CSX has said it is trying to lure customers to consider including rail in their shipping strategies. It is also hoping to take advantage of an expected increase in shipments arriving from East Coast ports, thanks to an expanded Panama Canal, a decade-long project completed this past summer.
“If you take out the coal business ... and we look at the rest of the portfolio, our merchandise and intermodal business, we feel pretty good based on the economic indicators we’re seeing right now,” said Fredrik Eliasson, CSX’s chief sales and marketing officer, during an earnings call in October.
Rail executives painted a universally dim picture for coal, once a prized commodity on the railroads.
Coal revenue at Norfolk Southern, which is based in Virginia, dropped 18% from the same quarter a year ago. Shipments of coal dropped by 12% at Genesee & Wyoming, a Connecticut-based short line operator with four lines in Pennsylvania that once saw a boost from moving both coal and frack sand for natural-gas drilling.

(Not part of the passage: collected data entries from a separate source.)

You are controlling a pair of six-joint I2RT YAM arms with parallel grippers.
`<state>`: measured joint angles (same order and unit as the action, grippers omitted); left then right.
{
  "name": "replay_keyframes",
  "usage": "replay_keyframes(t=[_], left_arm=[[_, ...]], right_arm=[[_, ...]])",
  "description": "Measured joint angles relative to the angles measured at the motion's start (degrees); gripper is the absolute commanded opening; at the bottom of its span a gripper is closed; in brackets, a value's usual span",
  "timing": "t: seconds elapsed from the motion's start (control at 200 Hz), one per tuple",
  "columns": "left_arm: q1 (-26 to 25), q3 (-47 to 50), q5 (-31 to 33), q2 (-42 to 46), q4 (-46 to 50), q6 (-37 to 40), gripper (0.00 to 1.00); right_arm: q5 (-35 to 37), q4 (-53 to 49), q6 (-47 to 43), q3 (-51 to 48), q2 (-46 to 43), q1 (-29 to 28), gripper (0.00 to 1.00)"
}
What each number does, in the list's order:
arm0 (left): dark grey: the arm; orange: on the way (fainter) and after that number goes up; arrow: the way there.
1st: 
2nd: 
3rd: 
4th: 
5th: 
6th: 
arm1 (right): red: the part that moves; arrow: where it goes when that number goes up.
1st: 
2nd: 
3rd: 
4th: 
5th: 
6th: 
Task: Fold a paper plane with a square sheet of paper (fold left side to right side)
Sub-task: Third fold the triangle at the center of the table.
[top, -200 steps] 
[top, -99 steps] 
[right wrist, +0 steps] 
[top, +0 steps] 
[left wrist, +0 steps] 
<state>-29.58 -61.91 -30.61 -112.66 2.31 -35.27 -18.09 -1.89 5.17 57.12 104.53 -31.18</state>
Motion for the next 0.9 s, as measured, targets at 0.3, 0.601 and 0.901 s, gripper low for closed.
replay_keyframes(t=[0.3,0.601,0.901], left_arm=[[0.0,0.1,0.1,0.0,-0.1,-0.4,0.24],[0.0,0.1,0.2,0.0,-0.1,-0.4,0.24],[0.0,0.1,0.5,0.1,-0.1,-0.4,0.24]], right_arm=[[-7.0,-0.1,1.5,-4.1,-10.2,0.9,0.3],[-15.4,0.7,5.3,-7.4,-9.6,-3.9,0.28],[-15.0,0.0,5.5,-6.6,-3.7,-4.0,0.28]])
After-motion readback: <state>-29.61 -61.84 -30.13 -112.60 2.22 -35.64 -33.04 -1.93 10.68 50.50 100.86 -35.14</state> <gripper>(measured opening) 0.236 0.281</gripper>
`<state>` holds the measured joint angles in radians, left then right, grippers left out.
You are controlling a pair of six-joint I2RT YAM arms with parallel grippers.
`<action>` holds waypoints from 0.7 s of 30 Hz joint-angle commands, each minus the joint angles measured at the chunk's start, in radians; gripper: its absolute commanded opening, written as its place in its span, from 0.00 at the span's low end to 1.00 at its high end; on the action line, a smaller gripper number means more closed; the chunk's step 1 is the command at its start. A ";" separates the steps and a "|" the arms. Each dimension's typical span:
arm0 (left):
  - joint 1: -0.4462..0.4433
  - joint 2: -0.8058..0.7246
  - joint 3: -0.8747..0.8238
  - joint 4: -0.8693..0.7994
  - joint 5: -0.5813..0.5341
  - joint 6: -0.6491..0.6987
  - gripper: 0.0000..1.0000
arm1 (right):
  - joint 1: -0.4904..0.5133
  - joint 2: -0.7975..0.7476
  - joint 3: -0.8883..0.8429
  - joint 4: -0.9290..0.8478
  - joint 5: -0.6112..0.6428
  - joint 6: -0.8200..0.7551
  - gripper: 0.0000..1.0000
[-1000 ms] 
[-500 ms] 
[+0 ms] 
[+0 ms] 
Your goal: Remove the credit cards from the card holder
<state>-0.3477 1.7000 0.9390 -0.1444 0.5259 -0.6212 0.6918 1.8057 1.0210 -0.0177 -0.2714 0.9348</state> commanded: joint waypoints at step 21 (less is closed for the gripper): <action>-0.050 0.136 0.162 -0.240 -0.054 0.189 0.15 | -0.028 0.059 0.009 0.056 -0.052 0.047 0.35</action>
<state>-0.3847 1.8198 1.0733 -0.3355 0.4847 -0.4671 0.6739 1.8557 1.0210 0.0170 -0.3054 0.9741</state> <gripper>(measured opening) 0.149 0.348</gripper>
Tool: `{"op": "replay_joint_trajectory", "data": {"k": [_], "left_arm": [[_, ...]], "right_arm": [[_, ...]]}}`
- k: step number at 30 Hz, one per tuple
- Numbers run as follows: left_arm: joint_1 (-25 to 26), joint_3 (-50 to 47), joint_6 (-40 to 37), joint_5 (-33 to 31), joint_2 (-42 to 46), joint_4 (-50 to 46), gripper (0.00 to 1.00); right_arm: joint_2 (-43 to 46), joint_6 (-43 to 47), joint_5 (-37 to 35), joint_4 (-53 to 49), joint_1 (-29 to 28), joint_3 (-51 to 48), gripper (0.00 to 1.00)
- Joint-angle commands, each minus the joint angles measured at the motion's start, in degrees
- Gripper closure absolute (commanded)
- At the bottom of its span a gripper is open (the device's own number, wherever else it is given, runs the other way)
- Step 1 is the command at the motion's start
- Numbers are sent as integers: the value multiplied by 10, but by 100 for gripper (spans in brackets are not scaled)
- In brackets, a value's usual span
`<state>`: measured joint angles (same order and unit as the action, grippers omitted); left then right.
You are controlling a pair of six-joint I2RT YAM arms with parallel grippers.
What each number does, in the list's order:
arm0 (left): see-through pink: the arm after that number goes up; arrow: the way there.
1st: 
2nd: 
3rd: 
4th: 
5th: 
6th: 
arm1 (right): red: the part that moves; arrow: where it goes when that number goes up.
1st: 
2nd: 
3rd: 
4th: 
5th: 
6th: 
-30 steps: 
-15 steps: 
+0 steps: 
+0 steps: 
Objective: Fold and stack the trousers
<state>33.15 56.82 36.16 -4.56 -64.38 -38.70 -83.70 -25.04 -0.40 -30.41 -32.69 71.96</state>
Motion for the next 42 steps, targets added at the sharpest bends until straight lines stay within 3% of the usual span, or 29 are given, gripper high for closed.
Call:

Norfolk Southern has responded with cost-cutting initiatives, such as closing difficult-to-operate lines in the coal fields and rerouting trains onto the main line — and even slowing down trains on existing lines to reduce the need for maintenance.
Analysts have praised CSX’s ability to diversify its operations. In the third quarter, about 17% of CSX’s total revenue came from coal shipments. That’s down from 32% of revenue for the full year 2011.
Brian Ossenbeck, a freight transportation analyst for J.P. Morgan, wrote last month that CSX “is positioned to grow in its largest end market of intermodal, where a combination of new hub construction and road-to-rail conversion bode well for longer-term volumes.”
The terminal could also help attract more business locally. Next to the facility, commercial real estate broker CBRE Group Inc. is marketing about 700,000 square feet of building space, spread across multiple buildings, which could be used for warehousing, distribution and offices.
R.T. Walker, a vice president at the company’s Pittsburgh office, said, “We’ve had quite a bit of early interest” in the property, driven in part by future traffic related to Royal Dutch Shell’s planned ethane cracker plant in Beaver County. “We have had numerous tours and meetings with possible users related to the cracker plant,” Walker said.
Though the terminal will have a wide range of customers, CSX and other regional railroads hope to harness the movement of supplies and products when the cracker plant is being built and when it is operational.
“We hope that the economics of freight rail make it the preferred transportation mode for many of the petrochemical customers likely to set up shop in the Pittsburgh region,” said Ryan Fischer, assistant vice president of industrial development for Genesee & Wyoming, which will service the adjacent CBRE property.
“In turn, a growing cluster of companies centered around the Shell cracker could be a real shot in the arm for the local railroads,” he added.
Next year, the carriers plan to pare steep coal losses. CSX expects coal going to power plants to increase by about 2 percent in the fourth quarter, compared with the year-ago quarter.
Ossenback’s report notes that, in 2017, coal production is expected to be up about 10% in areas that CSX services.
“Coal remains a question, but not a four-letter word,” he wrote.